El Carlos Vieco Ortiz se reabrió el pasado 22 de julio, luego de estar siete años clausurado por deterioro y por las obras de reconstrucción del teatro. Sin embargo, yo no había vuelto al que muchos llaman “el templo del rock” de Medellín desde hacía más o menos ocho años, eso quiere decir, el 2013.
Por Alexander Múnera Restrepo // @_AlexanderM
Creo que parte de esta historia muchos ya la han leído o escuchado: La primera vez que fui a un concierto, fue a una presentación de JuanitaDientesVerdes en el Carlos Vieco Ortíz. Tenía 14 ó 15 años y como si fuera un chiste malo, el amigo de un amigo, me prestó unas botas platineras para completar la “pinta rockera” de ese día.
De esa vez, también recuerdo una manilla negra con letras blancas que estaban dando a la entrada, con un mensaje que decía “Nada de tropeles”. Y también como Guido se negó a cantar en medio del concierto, porque precisamente, a un par de asistentes no les había quedado claro el mensaje en la pulsera de trapo.
A partir de esa fecha, las idas al Carlos Vieco se hicieron recurrentes, conciertos de CO2, El Pez, NeÜs, Nadie y muchos otros grupos que quedaron en la memoria de por lo menos un par de generaciones, también quedaron en la mía.
Hasta antes del pasado viernes 10 de diciembre, no había vuelto a los bajos del Cerro Nutibara, que es donde queda este teatro al aire libre. Mi última asistencia había sido hace ocho años (2013), a unos conciertos clasificatorios de Altavoz, creo que todavía se llamaban así, ahora son los Ciudad Altavoz.
Resulta entonces que no había dimensionado ese regreso (el mío a ese teatro) y solo lo hice en el momento justo cuando bajé el último escalón de la estación Exposiciones del metro y empecé a caminar hacía el occidente por toda la 33, como siempre lo hice en mi adolescencia con mis amigos de la época. Esta vez me pareció más corto el camino, quizá porque había “andenes nuevos” o porque en esos años la deriva también era una opción, no lo sé.
Llegué pues a esa calle de la que nunca supe si tenía número o nombre, esa donde quedaba La casa de Crisanto, y seguí por la misma cima que no porque ahora tenga unos escalones mejor diseñados, deja de quitar el aliento cuando se sube a pie.
Fotografia de Santiago Arango Naranjo
Mientras ascendía, como otrora, se iba escuchando la agrupación de turno, que en ese entonces, motivaba a los caminantes a llegar más rápido. En este caso, era Volqueta Espacial, y como en una especie de Déjà vu, los riffs y la voz groncheta de la banda, me devolvieron a los 90’s del siglo pasado. Era de no creer la “casualidad”.
Terminé el trayecto sudando y saludando a dos buenos amigos.

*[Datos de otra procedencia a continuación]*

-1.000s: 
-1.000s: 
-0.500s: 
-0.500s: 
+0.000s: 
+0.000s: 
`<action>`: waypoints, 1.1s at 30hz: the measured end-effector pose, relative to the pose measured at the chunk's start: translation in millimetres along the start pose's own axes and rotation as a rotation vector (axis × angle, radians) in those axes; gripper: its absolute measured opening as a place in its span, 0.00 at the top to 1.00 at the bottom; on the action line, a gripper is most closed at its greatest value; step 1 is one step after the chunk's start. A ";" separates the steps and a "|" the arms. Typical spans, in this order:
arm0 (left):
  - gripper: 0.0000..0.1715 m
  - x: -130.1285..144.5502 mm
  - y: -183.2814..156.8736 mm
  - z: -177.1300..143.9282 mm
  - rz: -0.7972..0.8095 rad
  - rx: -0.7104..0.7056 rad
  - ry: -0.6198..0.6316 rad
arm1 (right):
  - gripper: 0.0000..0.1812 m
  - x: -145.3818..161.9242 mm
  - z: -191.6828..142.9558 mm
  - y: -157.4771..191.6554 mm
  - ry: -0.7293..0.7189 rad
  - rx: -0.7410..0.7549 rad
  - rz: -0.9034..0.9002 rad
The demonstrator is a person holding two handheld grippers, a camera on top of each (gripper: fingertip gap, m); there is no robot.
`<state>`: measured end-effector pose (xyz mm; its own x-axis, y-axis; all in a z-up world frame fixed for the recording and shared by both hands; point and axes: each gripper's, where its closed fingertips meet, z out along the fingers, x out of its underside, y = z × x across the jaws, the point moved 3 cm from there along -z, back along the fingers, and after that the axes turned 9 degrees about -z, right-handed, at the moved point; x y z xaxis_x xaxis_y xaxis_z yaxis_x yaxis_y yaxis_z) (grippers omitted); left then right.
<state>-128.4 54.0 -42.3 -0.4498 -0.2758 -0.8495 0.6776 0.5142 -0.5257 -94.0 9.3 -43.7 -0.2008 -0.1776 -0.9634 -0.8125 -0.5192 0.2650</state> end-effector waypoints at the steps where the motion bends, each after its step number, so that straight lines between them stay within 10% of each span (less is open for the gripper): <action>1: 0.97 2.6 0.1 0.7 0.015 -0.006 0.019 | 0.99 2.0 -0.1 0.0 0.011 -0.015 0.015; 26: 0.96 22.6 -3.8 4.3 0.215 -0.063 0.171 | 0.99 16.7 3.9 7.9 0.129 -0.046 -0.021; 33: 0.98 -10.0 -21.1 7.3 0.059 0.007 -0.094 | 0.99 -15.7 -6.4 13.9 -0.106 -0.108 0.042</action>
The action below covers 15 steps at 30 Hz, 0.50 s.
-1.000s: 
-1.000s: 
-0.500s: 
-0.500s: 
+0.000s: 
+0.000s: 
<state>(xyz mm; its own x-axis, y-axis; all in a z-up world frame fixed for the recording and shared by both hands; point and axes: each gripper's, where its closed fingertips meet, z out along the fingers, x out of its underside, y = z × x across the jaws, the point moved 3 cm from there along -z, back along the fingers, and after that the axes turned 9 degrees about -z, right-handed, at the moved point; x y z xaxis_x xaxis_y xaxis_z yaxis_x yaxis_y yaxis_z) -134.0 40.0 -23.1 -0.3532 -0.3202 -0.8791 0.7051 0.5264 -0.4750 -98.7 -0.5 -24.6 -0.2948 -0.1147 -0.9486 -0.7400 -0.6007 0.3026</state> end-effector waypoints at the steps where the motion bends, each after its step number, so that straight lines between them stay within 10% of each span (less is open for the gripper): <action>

Entramos y me encontré a otro par de ellos… ¡Las bondades de los conciertos presenciales!
Pero como si todo esto ya no hubiera sido suficiente para revisitar el pasado, mi objetivo esa noche, era ver a Parlantes, una banda que como muchos de ustedes sabrán, fue fundada por exintegrantes de Bajotierra, Planeta Rica y otros proyectos que nacieron a finales del siglo XX o muy a principios de este milenio.
El concierto, por fortuna, valió toda la pena; sin embargo, me fui pensando en este cuento que les estoy contando y que me hace pensar en cómo la música nos tatúa de maneras que no dimensionamos. Probablemente vuelva al Carlos Vieco a otro evento (si la pandemia lo permite); pero ese reencuentro con el pasado, espero se convierta en un recuerdo más reciente, pues aunque fueron buenos momentos, siempre he tenido mis diferencias con la nostagia.
Y a ustedes... ¿Cómo les fue con el redescubrimiento del Carlos Vieco?